Cross-domain aspect term extraction using pre-trained language models with pre-training and fine-tuning strategy
Chuanjun Zhao, Meiling Wu, Xuzhuang Sun, Kang Lu
Abstract
As an important subtask of fine-grained sentiment analysis (SA), aspect term extraction (ATE) aims to identify aspect terms within user-generated comments. ATE-supervised learning approaches are based heavily on the availability of annotated data with token-level labels. However, obtaining these annotations for each domain in sufficient quantities is often a costly process, which limits the applicability of supervised methods. The cross-domain aspect term extraction (CDATE) problem involves transferring knowledge from a well-annotated source domain to a sparsely annotated target domain. We propose an approach that combines a pre-trained language model with a pre-training and fine-tuning strategy for solving CDATE (named LM-PF). The first stage adapts BERT using unlabeled data from both domains to capture do-main-specific characteristics, the second stage fine-tunes a downstream sequence labeling model with minimal labeled data to improve target domain performance, the third stage pre-trains on source-domain data and fine-tunes the bidirectional long short-term memory with conditional random fields (Bi-LSTM+CRF) with limited target labels. Specifically, we first adapted a pre-trained BERT model using unlabeled data from both the source and target domains to better capture domain-specific language patterns. Then, we built an ATE model initialized with this adapted BERT and pre-trained it using labeled source domain data. Finally, we fine-tuned the model on the labeled target domain data to enhance its generalization to new domains.
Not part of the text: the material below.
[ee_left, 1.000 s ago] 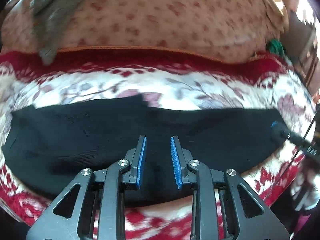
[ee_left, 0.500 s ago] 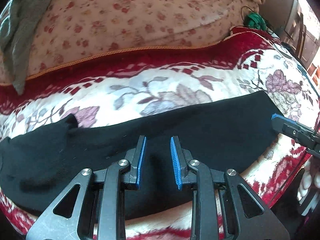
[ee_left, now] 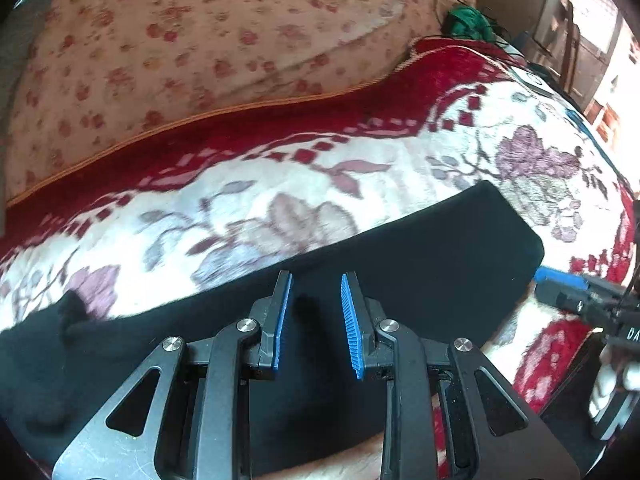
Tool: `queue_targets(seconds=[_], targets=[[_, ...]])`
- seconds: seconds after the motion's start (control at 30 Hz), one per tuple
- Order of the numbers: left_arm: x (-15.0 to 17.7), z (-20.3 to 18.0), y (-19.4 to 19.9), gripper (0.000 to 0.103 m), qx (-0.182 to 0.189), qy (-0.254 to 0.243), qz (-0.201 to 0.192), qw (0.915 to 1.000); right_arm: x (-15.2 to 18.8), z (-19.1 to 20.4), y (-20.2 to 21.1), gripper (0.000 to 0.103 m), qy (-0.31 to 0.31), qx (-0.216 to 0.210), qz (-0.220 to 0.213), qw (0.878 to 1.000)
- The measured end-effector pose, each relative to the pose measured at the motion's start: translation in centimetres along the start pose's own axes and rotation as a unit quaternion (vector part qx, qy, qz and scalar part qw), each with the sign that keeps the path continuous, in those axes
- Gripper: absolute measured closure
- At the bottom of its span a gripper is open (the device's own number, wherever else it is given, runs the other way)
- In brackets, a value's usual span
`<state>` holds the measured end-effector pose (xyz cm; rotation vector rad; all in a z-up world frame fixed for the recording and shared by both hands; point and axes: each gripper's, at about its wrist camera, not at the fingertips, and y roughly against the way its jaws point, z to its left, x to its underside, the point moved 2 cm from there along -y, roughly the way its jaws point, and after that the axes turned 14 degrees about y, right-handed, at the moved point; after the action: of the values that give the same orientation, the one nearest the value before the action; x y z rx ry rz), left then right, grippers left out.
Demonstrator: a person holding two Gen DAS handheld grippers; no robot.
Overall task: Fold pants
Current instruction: 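Grasp the folded pants end with the left gripper and lift it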
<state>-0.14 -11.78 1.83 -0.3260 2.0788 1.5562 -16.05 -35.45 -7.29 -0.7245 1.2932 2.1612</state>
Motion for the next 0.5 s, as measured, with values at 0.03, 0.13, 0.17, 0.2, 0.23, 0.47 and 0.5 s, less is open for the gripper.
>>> queue_targets(seconds=[0.03,0.13,0.17,0.2,0.23,0.47,0.5], targets=[[-0.3,-0.4,-0.3,0.080,0.005,-0.004,0.003,1.0000,0.3,-0.3,0.1,0.055,-0.008,-0.004,0.001,1.000],[-1.0,-1.5,-1.1,0.065,0.026,-0.014,0.015,0.9994,0.9,-1.3,0.1,0.054,-0.031,-0.004,0.005,0.999],[-1.3,-1.9,-1.4,0.064,0.035,-0.017,0.017,0.9991,1.0,-1.8,0.0,0.054,-0.041,-0.002,0.006,0.999],[-1.4,-2.2,-1.4,0.064,0.039,-0.021,0.017,0.9989,1.0,-2.0,-0.1,0.054,-0.045,-0.005,0.007,0.999],[-1.7,-2.7,-1.5,0.064,0.042,-0.029,0.017,0.9985,1.0,-2.3,-0.2,0.053,-0.053,-0.008,0.009,0.999],[-3.2,-4.4,-2.3,0.064,0.084,-0.063,0.031,0.9940,1.4,-4.0,-0.6,0.052,-0.100,-0.015,0.009,0.995],[-3.2,-4.6,-2.5,0.064,0.087,-0.067,0.035,0.9933,1.5,-4.2,-0.7,0.052,-0.109,-0.019,0.006,0.994]])
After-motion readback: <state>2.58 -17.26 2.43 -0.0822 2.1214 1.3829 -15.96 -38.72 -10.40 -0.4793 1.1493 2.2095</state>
We conducted six CDATE tasks using three benchmark datasets, restaurants, laptops, and digital devices. The results show that our model achieves the highest average Micro-F1 score (60.09%) across all tasks and outperforms strong baselines such as generative cross-domain data augmentation (GCDDA) by an average margin of 2.7%, confirming the effectiveness of combining domain-adaptive pre-training with task-specific fine-tuning in improving cross-domain generalization for ATE tasks.